当然这些通事也很惊讶,他们平时和皇后是不会有任何交集的,今日一打交道,才知道这位皇后,在语言方面,可以说得上佼佼者。
“娘娘,我们作为上国,外交文书或者是珍贵典籍,都是用的汉语,说官话。”
“当然梵语、突厥语、蒙语、满语、朝鲜语,用的也不少,主要是面向那些蛮族,巴列维语和希伯来语,我们都有记载和学习的。”
他们掌握的很多,主要负责外交交涉。
崔玉蘅是会英文、法文,韩文也会一些,还有阿拉伯语,至于满蒙的语言,她是完全不懂的。
所以在编撰教材的同时,得把语言体系确定好,况且以后出海了,肯定需要大家掌握的更多。
于是崔玉蘅怀着身孕和他们开始首先收集语言体系,然后她花时间消化,大雍语言和现代语言的不同,好在她会的那些,古今相差不大。
这应该是原书和现实的漏洞了,毕竟不合理的地方它会自己完善。
先推出了英文和满蒙语,其它的要慢慢来。
但关于教育,崔玉蘅一向比较重视,教材反复校改了好多次,最终才定下。
时间这么一晃,就来到了春天,崔玉蘅的肚子已经很大了。
“要不还是让太妃代劳?”温亭骤不放心地看着她的肚子。
每逢仲春,皇帝要率文武百官先先农坛就行祭祀,祈求丰收,然后进行亲耕礼。
太上皇的丧事他多有敷衍,但是这件事温亭骤很重视,作为天下的表率,祈求风调雨顺,五谷丰登,解决“食”之来源,是很重大的礼仪。

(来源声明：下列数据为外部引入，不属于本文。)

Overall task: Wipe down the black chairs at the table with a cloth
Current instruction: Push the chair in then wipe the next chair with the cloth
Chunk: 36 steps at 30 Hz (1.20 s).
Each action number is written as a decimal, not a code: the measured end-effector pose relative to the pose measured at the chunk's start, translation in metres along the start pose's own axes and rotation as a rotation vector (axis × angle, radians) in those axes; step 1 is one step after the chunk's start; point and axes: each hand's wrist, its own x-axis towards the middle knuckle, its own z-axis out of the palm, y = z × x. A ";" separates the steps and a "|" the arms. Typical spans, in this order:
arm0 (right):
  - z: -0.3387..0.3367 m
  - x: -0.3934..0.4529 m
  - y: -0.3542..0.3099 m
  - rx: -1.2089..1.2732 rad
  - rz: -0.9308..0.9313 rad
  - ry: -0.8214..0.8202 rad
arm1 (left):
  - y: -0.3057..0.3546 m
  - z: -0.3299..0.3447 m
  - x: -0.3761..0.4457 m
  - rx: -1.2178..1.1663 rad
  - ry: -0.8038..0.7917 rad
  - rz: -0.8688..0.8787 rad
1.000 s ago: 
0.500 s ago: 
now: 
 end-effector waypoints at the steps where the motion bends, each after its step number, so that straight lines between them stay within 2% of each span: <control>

崔玉蘅的肚子很大了,预产期也快了,但没办法,谁叫赶上了这件事情呢。
她身体一向好,孕晚期了都是健步如飞的,况且皇帝去进行亲耕礼,作为皇后是要进行亲蚕礼的,同样很重要。
作为天下女子之表率,她要祈求桑蚕兴旺,丝帛丰盈,解决“衣”之来源,衣食之源,国之根本,
百姓们不就是想要吃饱穿暖吗?崔玉蘅可不会在这种事情上拖后腿。
“怕啥,我好着呢,再说,这事情可没那么累。”相比起亲耕礼,算得上是轻松。
俨儿也不太赞同:“娘,不会影响到弟弟妹妹吧?您还是小心一点,不能够磕着碰着。”
崔玉蘅抚了抚自己简单的发髻,终于说出了自己一直想说的经典电视剧台词:“无妨,只有强者才配做我的孩子。”
话一说完,就见父子俩瞅着她的肚子。
尤其是俨儿,似乎明白了什么一样。
一时间有些尴尬。
崔玉蘅咳咳两声,把这一茬给岔了过去,和温亭骤分成两路,分别进行亲耕礼和亲蚕礼。
天朗气清,万物滋长,京都北郊的先蚕坛早已洒扫洁净,以黄泥土筑就的祭坛庄重古朴,四周遍植新桑,嫩绿的叶片在春风中簌簌作响,宛若一片碧玉的海。
崔玉蘅轻轻吸了一口气,所乘坐的卤簿仪仗逶迤而至,旌旗蔽日,环佩琤瑽。
她今天没穿正装,而是换上了一身青色纬衣,去除了繁复的金银珠翠,十分素净。